* [Task to complete]
Whenever a line in the material below contains "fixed", copy that line.

* [Supplied material]

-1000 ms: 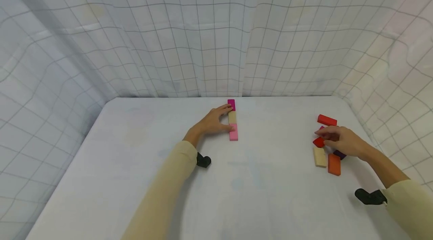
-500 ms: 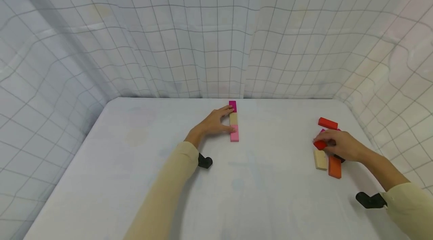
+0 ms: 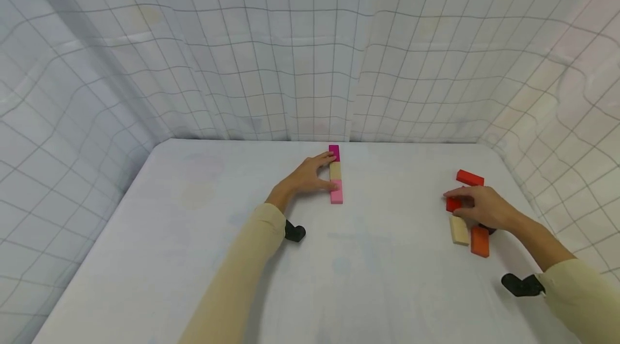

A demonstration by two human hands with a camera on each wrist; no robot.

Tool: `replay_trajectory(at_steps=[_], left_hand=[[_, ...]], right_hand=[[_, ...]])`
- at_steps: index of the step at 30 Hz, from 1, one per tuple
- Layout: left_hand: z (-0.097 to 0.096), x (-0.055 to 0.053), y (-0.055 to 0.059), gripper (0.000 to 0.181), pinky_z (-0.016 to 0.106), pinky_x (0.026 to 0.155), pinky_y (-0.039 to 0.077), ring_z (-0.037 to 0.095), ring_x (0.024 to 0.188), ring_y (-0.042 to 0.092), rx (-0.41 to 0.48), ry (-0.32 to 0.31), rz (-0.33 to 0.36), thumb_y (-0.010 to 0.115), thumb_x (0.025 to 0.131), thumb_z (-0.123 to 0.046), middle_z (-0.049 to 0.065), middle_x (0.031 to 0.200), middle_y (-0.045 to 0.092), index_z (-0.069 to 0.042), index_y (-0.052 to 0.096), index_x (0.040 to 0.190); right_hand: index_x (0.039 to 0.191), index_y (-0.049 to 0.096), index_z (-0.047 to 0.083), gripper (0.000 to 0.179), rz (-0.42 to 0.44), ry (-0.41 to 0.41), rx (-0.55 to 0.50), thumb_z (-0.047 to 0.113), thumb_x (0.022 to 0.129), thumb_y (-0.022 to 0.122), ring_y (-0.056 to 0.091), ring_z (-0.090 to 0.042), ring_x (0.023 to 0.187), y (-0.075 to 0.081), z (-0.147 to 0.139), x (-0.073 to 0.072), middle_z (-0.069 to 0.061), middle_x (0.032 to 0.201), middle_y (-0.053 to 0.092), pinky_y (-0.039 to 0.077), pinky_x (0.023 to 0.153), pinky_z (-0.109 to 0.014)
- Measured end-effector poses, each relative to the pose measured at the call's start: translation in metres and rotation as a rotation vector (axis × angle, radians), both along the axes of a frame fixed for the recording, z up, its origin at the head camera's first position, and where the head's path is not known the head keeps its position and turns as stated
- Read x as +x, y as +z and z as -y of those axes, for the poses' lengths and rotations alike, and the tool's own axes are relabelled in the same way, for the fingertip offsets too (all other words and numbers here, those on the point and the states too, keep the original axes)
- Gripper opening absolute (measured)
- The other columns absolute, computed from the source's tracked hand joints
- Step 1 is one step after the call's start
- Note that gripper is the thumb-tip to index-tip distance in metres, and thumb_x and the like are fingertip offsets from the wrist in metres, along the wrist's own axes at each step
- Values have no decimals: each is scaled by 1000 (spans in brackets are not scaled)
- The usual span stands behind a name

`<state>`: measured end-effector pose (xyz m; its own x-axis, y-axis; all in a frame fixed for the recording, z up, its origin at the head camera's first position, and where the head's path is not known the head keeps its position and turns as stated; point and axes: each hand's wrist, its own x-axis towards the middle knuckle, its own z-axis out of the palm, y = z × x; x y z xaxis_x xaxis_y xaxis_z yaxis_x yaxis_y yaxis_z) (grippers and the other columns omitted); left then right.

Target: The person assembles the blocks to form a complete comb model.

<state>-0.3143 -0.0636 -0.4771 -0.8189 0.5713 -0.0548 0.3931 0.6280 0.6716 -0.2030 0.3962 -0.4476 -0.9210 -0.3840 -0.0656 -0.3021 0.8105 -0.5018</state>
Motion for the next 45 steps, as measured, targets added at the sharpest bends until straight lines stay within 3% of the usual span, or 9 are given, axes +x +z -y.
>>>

* [Answer]
- Measured end-effector poses, each relative to the pose measured at the call's start: translation in metres and rotation as a rotation vector (axis × angle, radians), both along the axes of a frame fixed for the recording, z up, its origin at the head camera's first position, and where the head's path is not known the head keeps its position and turns as stated
`<state>`: measured end-effector pose (xyz m; its own x-axis, y-axis; all in a frame fixed for the recording, z up, its origin at the head camera's first position, and where the head's path is not known the head keeps its position and turns as stated; point and axes: each hand's wrist, its own x-axis towards the middle knuckle, its own z-axis out of the palm, y = z × x; x y z xaxis_x xaxis_y xaxis_z yaxis_x yaxis_y yaxis_z) (grippers and the other columns omitted); left then right.

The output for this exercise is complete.